GemFair will leverage purpose-developed technology to record ASM production at mine sites that adhere to ethical standards.
The pilot project is being conducted in collaboration with an NGO known as the Diamond Development Initiative (DDI) and will focus on small-scale mine sites across Sierra Leone.
Miners participating in the GemFair pilot must be certified by the DDI and meet certain standards.
Personnel who qualify for the scheme will receive an app and dedicated tablet equipped with a diamond ‘toolkit’ to digitally track the diamonds throughout the supply chain.
De Beers Group CEO Bruce Cleaver said: “The ASM sector represents a critical income source for many poverty-affected communities.
“However, due to parts of the sector being largely informal and unregulated, it lacks access to established international markets and the ability to derive fair value for participants.

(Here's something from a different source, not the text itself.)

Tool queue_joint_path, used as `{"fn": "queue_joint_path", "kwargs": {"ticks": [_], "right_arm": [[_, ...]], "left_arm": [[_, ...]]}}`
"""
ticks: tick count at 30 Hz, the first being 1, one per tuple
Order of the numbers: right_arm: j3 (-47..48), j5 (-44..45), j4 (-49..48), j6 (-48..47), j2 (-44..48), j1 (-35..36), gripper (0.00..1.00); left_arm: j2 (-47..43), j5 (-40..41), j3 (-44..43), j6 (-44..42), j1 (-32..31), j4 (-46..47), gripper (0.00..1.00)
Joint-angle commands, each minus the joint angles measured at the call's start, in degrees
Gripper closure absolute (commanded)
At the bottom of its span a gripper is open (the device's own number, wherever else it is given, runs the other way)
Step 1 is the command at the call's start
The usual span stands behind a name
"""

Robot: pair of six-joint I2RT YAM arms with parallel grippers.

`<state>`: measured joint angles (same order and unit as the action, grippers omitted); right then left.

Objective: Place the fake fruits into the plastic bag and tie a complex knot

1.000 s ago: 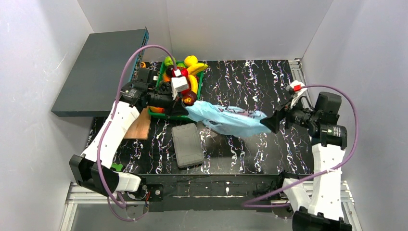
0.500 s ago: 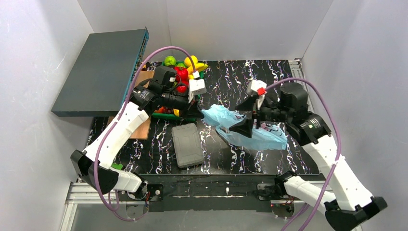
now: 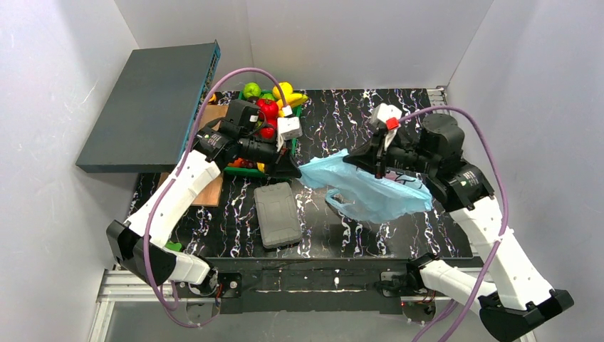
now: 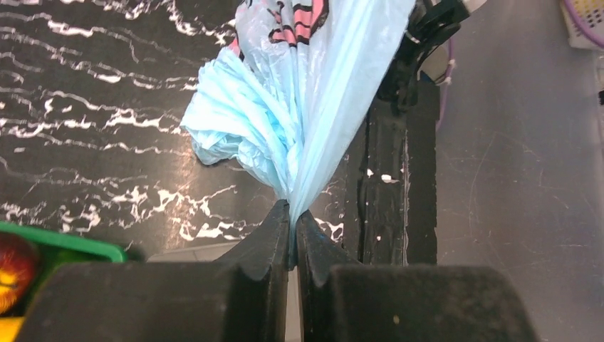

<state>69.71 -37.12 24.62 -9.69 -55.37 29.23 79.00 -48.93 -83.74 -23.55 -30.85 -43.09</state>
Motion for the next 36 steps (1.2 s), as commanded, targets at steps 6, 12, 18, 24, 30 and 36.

“By providing a secure route to market, offering fair prices and helping to raise standards, we hope to play a role in enhancing the prospects for those working in the sector, while also potentially opening up a new source of supply for De Beers over the longer term.”
Participating miners will be given training in how to use the new technology during the project’s pre-pilot phase.
In the event that the pilot programme is successful, De Beers intends to integrate the technology with its planned diamond industry blockchain platform, which is currently under development.